Published On: Thu, Apr 5th, 2012

The World’s Greatest Forger of Pictorial Art

BY: Jacques  Harvey

On Friday, March 23rd, the artist considered to be the world’s greatest forger of pictorial art had a showing of his most famous works at Yaacov Heller’s Gallery 22 in Boca. Harvey’s “in the style of” painting began in 1970 when a wealthy Palm Beach businessman visited him in Paris looking for original works by Picasso, Chagall and Monet. Not able to find any, he left and Harvey decided to create his own Renoir and Monet’s, which were “promptly purchased by his Florida contact.”

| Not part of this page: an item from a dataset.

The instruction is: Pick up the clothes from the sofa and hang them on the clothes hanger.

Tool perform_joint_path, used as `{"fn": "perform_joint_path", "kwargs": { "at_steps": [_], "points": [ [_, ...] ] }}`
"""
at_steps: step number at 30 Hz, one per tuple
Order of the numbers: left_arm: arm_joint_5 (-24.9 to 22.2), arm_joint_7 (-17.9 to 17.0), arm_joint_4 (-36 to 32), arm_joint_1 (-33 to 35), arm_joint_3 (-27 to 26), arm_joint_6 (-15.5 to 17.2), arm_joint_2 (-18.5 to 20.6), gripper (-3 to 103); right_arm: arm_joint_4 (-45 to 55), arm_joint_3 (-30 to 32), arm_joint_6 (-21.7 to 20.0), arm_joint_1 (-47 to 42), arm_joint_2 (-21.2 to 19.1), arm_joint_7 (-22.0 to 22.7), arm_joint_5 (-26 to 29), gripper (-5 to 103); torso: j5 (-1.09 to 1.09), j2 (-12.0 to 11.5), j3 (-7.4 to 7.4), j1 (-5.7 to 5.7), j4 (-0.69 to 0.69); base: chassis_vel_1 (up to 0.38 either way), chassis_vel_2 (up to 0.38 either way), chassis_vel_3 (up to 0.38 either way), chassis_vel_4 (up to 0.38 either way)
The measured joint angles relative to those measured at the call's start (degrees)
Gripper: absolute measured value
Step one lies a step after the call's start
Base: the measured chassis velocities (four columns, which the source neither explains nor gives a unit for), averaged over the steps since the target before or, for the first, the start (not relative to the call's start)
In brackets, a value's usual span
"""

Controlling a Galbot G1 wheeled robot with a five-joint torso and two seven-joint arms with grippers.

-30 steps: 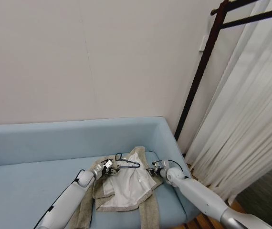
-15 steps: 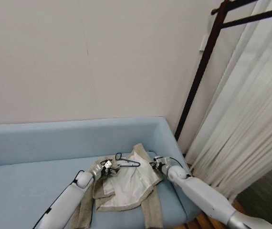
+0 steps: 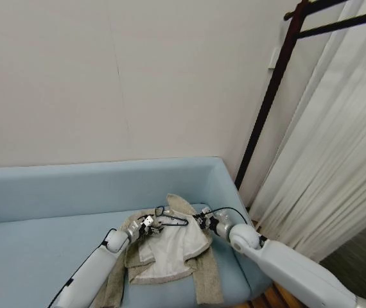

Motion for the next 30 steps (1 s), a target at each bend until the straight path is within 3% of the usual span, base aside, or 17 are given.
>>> {"fn": "perform_joint_path", "kwargs": {
  "at_steps": [12,20,25,28,29,30],
  "points": [
    [0.04,-0.08,-1.05,1.29,-0.77,0.2,0.31,100,2.41,-15.21,-0.9,3.66,5.32,2.13,-2.03,-2,-0.01,0.0,0.0,0.0,0.03,0.0,0.0,0.0,0.0],
    [0.04,-0.33,-1.22,1.48,-1.25,0.21,0.34,100,6.12,-15.29,-0.55,3.03,2.9,6.98,2.47,23,0.0,0.0,0.0,0.0,0.01,0.0,0.0,0.0,0.0],
    [-0.05,-0.55,-1.06,1.23,-1.23,0.28,0.18,100,12.83,-11.81,-2.03,1.31,-1.13,11.13,10.63,44,0.0,0.01,0.0,-0.01,0.0,0.0,0.0,0.0,0.0],
    [-0.35,-0.77,-1.06,1.14,-1.22,0.35,0.29,100,13.77,-9.92,-2.35,0.49,-2.2,11.54,11.41,50,0.01,0.0,0.0,-0.01,0.0,0.0,0.0,0.0,0.0],
    [-0.73,-0.96,-1.11,1.08,-1.22,0.37,0.54,100,14.05,-7.94,-2.45,-0.37,-3.15,11.63,11.55,61,0.0,0.0,0.0,-0.01,0.01,0.0,0.0,0.0,0.0],
    [-0.93,-1.05,-1.15,1.03,-1.22,0.38,0.73,100,14.18,-6.57,-2.53,-1.09,-3.71,11.65,11.75,61,0.01,0.0,0.0,0.0,0.01,0.0,0.0,0.0,0.0]
  ]
}}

He spent days in the most important Italian, French, Dutch and Russian museums at the age of 21, after spending 4 years at the Academie Julian where Matisse and Bonnard had studied. He wanted to learn and have a better understanding of the master’s construction.

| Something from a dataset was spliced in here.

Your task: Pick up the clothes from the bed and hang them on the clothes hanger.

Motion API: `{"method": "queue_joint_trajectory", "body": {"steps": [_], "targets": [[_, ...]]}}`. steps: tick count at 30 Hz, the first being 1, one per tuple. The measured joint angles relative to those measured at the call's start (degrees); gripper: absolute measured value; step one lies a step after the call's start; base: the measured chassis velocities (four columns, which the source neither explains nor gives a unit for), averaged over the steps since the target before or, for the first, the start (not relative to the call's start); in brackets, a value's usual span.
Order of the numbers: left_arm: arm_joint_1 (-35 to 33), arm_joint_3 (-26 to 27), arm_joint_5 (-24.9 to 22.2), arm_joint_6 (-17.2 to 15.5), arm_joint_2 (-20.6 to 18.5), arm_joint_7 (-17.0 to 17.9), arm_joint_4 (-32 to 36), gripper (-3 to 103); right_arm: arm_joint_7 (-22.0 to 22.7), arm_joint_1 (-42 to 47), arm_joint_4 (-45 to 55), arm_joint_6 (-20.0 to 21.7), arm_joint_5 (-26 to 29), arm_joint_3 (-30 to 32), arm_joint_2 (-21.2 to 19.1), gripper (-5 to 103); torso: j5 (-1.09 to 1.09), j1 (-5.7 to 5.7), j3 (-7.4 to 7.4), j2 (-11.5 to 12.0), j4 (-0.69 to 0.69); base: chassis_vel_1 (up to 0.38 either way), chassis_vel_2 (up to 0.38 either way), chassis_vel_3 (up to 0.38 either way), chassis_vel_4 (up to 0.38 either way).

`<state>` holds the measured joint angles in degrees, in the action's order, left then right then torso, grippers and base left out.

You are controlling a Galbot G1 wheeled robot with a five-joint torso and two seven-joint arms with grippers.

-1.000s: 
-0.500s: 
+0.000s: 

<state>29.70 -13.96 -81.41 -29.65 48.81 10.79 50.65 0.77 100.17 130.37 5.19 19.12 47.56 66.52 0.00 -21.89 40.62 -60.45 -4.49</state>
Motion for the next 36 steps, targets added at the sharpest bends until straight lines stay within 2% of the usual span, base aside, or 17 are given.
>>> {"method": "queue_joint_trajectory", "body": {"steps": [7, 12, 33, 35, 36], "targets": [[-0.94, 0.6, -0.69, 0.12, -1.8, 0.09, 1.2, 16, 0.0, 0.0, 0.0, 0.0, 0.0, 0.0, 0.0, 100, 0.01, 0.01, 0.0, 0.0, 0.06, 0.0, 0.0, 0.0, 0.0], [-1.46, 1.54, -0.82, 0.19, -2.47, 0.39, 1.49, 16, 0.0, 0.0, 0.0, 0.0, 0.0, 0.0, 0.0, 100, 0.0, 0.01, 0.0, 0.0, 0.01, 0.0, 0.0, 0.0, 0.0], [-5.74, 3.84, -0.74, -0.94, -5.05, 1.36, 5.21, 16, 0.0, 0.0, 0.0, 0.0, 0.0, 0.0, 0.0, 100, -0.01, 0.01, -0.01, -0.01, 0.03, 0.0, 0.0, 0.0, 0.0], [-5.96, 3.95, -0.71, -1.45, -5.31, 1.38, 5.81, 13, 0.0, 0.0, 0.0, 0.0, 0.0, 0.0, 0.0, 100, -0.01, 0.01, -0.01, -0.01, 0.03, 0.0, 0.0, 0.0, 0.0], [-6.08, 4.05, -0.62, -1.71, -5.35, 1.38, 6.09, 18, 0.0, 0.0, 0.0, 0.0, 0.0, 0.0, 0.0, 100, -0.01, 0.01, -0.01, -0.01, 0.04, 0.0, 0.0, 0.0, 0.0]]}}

After 40 years of professional experience, Harvey developed his own personal style. He presents his new works in a gallery of his choice, but several times a year he says he “feels a deep-seated need to create works in the style of one of my fellow artists from the past”. At that point he says,” Harvey no longer exists. I become Picasso, Matisse, or Van Gogh. I invent a work. I only copy the technique and style.”

Famous collectors of his work have been Johnny Carson, Lucile Ball, Princess Grace, Gene Kelly, Diana Ross, Ernest Borgnine, Prince Albert of Monaco, Harold Robbins, Aristotle Onassis and many, many more too numerous to mention.

He always signs his painting at the moment of sale “in the style of,” if they are Monet, Picasso, etc look a-likes. A young couple once came asking him to do a Renoir and to sign it Renoir. They said they were prepared to pay handsomely! But he said, ‘I am not prepared to go to prison.”

He refused the offer and started to take them to the door when the man showed him a government card. “We are FBI agents and have been conducting an investigation on you for months. The man shook his hand and the woman
smiled kindly. They congratulated him on his honesty and assured him that they had not discovered anything suspicious. The woman told him she had fallen in love with a watercolor in the style of Laurencin. He offered to give it to her but she insisted on paying. He gave her a very good price and she left with it under her arm. He has been made this
kind of proposal many times and always refused; “forger does not mean swindler.”

Jacques Harvey was awarded the silver medal (medaille d’argent) of the City of Paris. He has collaborated in the making of several films and television programs. In Dallas, in particular, for the art gallery and the credits, The Pink Panther by Blake Edwards and in the Roger Vadim film Stroke of Luck for which he was the art consultant and did more than thirty paintings.

Harvey is a citizen of the United States now living in Miami and in November, 2011, he inaugurated Miami’s new school of painting.